Malsi se puso más verde oscuro.
—Tenemos poder...
—Jorust, eres administradora. ¿Nos amparan vuestras leyes? —preguntó Underhill.
Ella se encogió de hombros.
—Sí, así es. Las leyes son sacrosantas. Quizá porque siempre han estado destinadas a proteger a los tarkomars.
Malsi se volvió hacia ella.
—¿Estás de parte de los terráqueos?
—No, claro que no, Malsi. Simplemente respaldo la ley, de acuerdo con mi juramento ceremonial. O sea sin prejuicios, ¿verdad?
—Dejaremos de preparar las píldoras, si quieres —dijo Munn—. Pero te advierto que será sólo un respiro. No se puede frenar el progreso.
—¿Dejarán de hacerlas? —dijo Malsi, no totalmente convencido por los argumentos del capitán.
—Claro. Si nos pagas.
—No podemos pagarles —dijo tercamente Malsi—. No pertenecen a ningún tarkomar. Sería ilegal.
—Oh, pero pueden hacerles una donación. Diez mil sofals, por ejemplo —sugirió Jorust.
—¡Diez mil! —aulló Malsi—. ¡Ridículo!
—En efecto —dijo Underhill—. Cincuenta mil sería más apropiado. Con eso podríamos vivir un año sin privaciones.
—No.
Un venusino se acercó a la tronera, se asomó y dijo:
—Hoy dupliqué mis ganancias. ¿Puedo llevar otra píldora? —Vio a Malsi y desapareció chillando.

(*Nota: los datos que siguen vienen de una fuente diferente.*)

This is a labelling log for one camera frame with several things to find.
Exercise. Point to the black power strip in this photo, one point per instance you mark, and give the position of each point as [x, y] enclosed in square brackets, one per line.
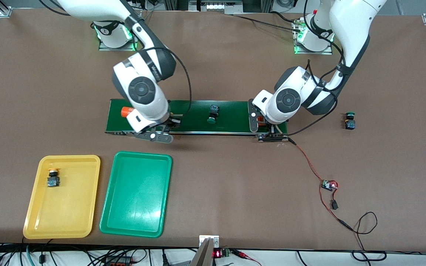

Munn se encogió de hombros.
—Como prefieras. Pagas, o continuaremos con nuestros regalos y tendrás que reparar una economía social rígida. No creo que puedas.
Jorust tocó el brazo de Malsi.
—No hay otra salida.
El venusino estaba casi negro de furia e impotencia.
—Yo... De acuerdo —capituló escupiendo las palabras—. No olvidaré esto, Jorust.
—Pero yo debo administrar las leyes —dijo la mujer—. ¡Caramba, Malsi! La norma de los tarkomars siempre ha sido una honestidad inflexible.
Malsi no respondió. Extendió un cheque por cincuenta mil sofals, lo legalizó y le dio el papel a Munn. Luego se despidió de la cabina con una mirada furibunda y se largó.
—¡Bien! —dijo Bronson—. ¡Cincuenta de los grandes! ¡Esta noche comeremos!
—Que sean dignos de los nombres de sus padres —murmuró Jorust; en la puerta, se volvió—. Han irritado a Malsi.
—Qué lástima —dijo Munn.
Jorust simplemente movió los hombros.
—Sí, veo que se va irritado. Malsi representa a los tarkomars.
—¿Qué podrá hacer él? —preguntó Underhill.
—Nada. Las leyes no se lo consentirán. Pero es bueno saber que los tarkomars no son infalibles. Creo que la noticia se propagará.
Jorust le guiñó gravemente el ojo a Munn y se retiró, con la misma cara de inocencia de una gata, e igualmente peligrosa.
—¡Bien! —dijo Munn—. ¿Qué significa eso? ¿El fin de los tarkomars, tal vez?
—Tal vez —dijo Bronson—. Me importa un bledo. Tengo hambre y quiero una seta-bistec. ¿Dónde podremos cobrar un cheque por cincuenta de los grandes?